His mind raced back to the first time he’d seen her when he’d hauled himself out of the sea and into the rescue boat. She’d been at the wheel, holding the boat steady against the hammering waves, unbending with the wind tearing at her fiery red braid. There’d been bullets, a blown up chopper, and blood streaking down her face.
Not a romantic meeting by any stretch.
Their sprint through the marketplace to the embassy had left them both weary as hell, wrung dry by the job. Afterward, he’d found her on the embassy roof, grieving for the aircrew of the downed chopper. That explosion had shaken him more than a little too.
He’d been planning to have his one cigar a month to decompress. He’d taken up smoking when he kicked the booze, then had to kick nicotine as best he could. One cigar a month when stress got to be too much wasn’t the best option, but it didn’t drag him back under the way one drink would. So he carried a Cuban smoke in his pocket at all times. He’d had it half out when he stepped onto the roof… and then he’d found Stella.

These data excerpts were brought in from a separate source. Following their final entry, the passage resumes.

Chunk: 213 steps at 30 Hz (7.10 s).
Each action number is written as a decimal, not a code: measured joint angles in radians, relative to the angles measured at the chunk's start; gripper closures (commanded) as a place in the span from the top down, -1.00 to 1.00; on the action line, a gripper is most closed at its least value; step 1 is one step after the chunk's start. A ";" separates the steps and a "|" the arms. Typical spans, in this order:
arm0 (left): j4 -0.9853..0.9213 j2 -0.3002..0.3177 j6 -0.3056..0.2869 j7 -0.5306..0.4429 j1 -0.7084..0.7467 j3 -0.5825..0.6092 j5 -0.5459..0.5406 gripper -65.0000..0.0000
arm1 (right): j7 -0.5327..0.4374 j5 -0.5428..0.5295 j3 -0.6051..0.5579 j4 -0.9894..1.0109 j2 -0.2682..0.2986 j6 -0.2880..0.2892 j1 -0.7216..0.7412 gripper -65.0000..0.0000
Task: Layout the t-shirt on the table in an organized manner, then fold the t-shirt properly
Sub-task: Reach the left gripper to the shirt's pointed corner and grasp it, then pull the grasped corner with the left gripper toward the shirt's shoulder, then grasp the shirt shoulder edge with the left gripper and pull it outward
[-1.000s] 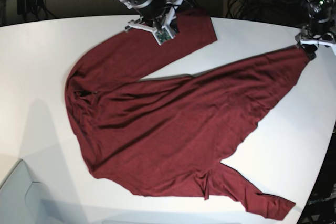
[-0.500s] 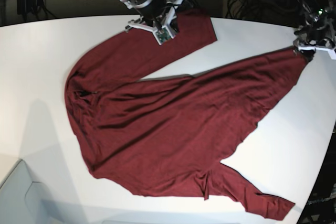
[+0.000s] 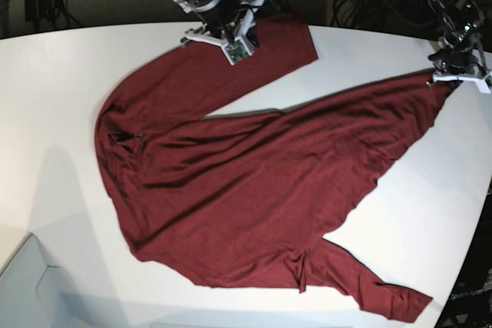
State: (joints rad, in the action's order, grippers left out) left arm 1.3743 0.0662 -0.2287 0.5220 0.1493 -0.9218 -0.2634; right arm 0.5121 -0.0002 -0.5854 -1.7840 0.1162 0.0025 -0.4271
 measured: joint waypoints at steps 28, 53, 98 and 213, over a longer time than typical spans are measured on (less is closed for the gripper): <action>0.591 -0.077 0.004 0.032 -0.124 0.002 -0.007 -1.00 | -0.002 0.000 0.000 0.000 0.000 0.000 0.020 -1.00; 0.256 0.030 0.007 0.021 -0.513 0.217 0.012 -1.00 | 0.000 0.000 0.074 0.002 -0.002 0.000 0.039 -1.00; -0.698 0.199 0.018 -0.327 -0.934 0.413 0.000 -0.28 | 0.001 0.000 0.111 0.002 -0.003 0.001 0.036 -1.00; 0.233 0.037 0.000 0.147 0.185 0.177 -0.168 -0.83 | 0.000 -0.005 0.105 0.004 -0.006 0.000 0.058 -1.00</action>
State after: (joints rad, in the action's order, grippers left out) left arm 1.6073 0.1032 -0.2287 0.6689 0.3340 -0.7452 -0.4313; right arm 0.5125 -0.0048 -0.4805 -1.7798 0.1101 0.0029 -0.3687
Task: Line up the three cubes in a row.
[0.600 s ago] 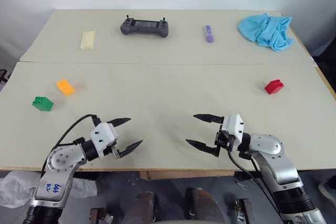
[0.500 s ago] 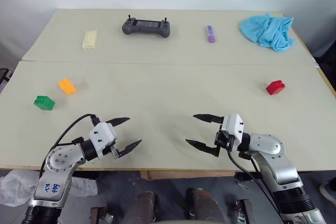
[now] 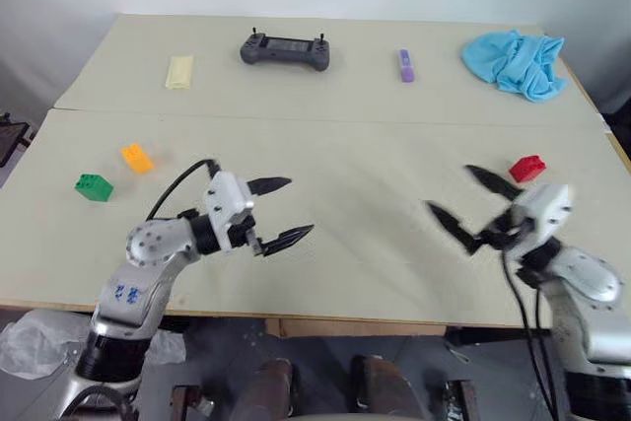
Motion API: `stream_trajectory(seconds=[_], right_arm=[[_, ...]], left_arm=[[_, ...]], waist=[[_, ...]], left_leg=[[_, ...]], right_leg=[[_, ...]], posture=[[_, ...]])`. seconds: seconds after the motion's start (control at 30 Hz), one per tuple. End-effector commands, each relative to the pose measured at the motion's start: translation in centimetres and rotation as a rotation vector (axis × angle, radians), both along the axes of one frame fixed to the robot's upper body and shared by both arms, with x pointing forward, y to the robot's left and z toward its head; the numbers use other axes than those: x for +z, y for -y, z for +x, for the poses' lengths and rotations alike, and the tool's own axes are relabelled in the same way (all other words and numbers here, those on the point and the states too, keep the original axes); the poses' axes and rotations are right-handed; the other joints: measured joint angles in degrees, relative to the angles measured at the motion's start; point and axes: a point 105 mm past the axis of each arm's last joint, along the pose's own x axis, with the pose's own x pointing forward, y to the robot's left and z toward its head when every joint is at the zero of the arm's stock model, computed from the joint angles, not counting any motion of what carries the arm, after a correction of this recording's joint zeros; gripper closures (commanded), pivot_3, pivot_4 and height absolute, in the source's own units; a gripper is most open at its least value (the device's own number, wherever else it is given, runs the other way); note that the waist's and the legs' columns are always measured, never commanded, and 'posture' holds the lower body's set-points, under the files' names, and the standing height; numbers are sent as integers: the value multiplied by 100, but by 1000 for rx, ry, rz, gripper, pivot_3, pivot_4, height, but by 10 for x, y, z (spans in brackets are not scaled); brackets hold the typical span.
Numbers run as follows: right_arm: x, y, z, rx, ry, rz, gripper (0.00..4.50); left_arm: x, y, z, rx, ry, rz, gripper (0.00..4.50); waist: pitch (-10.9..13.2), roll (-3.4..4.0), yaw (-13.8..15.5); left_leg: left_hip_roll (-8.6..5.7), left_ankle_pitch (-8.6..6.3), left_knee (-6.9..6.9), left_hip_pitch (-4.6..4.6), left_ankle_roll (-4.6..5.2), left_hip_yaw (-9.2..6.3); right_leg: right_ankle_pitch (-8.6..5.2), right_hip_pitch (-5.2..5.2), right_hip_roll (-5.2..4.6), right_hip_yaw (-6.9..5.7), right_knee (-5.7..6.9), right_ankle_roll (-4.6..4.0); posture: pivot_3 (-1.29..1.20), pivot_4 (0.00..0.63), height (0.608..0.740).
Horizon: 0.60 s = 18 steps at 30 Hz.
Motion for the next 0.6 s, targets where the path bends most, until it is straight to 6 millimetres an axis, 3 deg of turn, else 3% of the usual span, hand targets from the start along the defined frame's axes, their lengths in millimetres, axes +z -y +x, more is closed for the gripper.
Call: stream_trajectory(seconds=[0.03, 0.1, 0.2, 0.27, 0.37, 0.47, 0.6], right_arm=[[3, 58, -20, -317, 42, 22, 0], [-9, 88, -36, -505, 31, 43, 0], [-36, 109, -54, -685, -44, 80, 0], [-47, 114, -59, -755, -82, 96, 0], [-49, 106, -54, -708, -106, 59, 0], [-35, 93, -31, -566, -115, 79, 0], [-1, 101, 21, -436, -175, 22, 0]], left_arm=[[-1, 15, 5, -32, 7, 23, 9], [-1, 25, 12, -27, 11, 11, 9], [-5, 34, 11, -50, 2, 6, 9], [-10, 37, 8, -56, -2, 22, 9], [-14, 35, 6, -54, 3, 31, 9], [-13, 29, 4, -46, -3, 28, 9], [-9, 22, 2, -21, 10, 19, 9]], waist=[[-1, 2, -3], [-1, 2, -1], [-2, 3, -27], [-4, 8, -68], [-11, 20, -140], [-11, 21, -174], [-1, 38, -175]], left_leg=[[0, 0, -2, 1, 0, 2], [1, 1, 0, 2, -1, 4], [0, 1, 1, 4, -1, 10], [3, 2, -5, 9, -2, 25], [5, 4, -3, 15, -3, 35], [4, 7, 4, 20, -3, 40], [4, 10, 26, 25, 4, 52]], right_leg=[[0, -1, 1, 2, 2, 0], [0, 0, 8, 1, 3, 0], [0, -1, 12, 9, 10, 0], [0, -8, 12, 28, 16, 0], [0, -9, 12, 41, 21, 0], [0, -9, 11, 49, 18, 0], [3, -6, 8, 60, 24, 6]], posture=[[0, 150, 740], [0, 150, 740], [0, 150, 740], [0, 150, 740], [0, 150, 740], [0, 150, 740], [0, 150, 740]])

He hadn’t smoked a cigar since.
Their attraction had been immediate. Explosive. Their five-month affair had been frenetic as they “dated” wherever their paths crossed on missions and assignments throughout the Horn of Africa and farther along the Eastern region, even over as far as Uganda. They’d lived on the edge, drunk on an edgy attraction that provided a greater high than could be found in any bottle.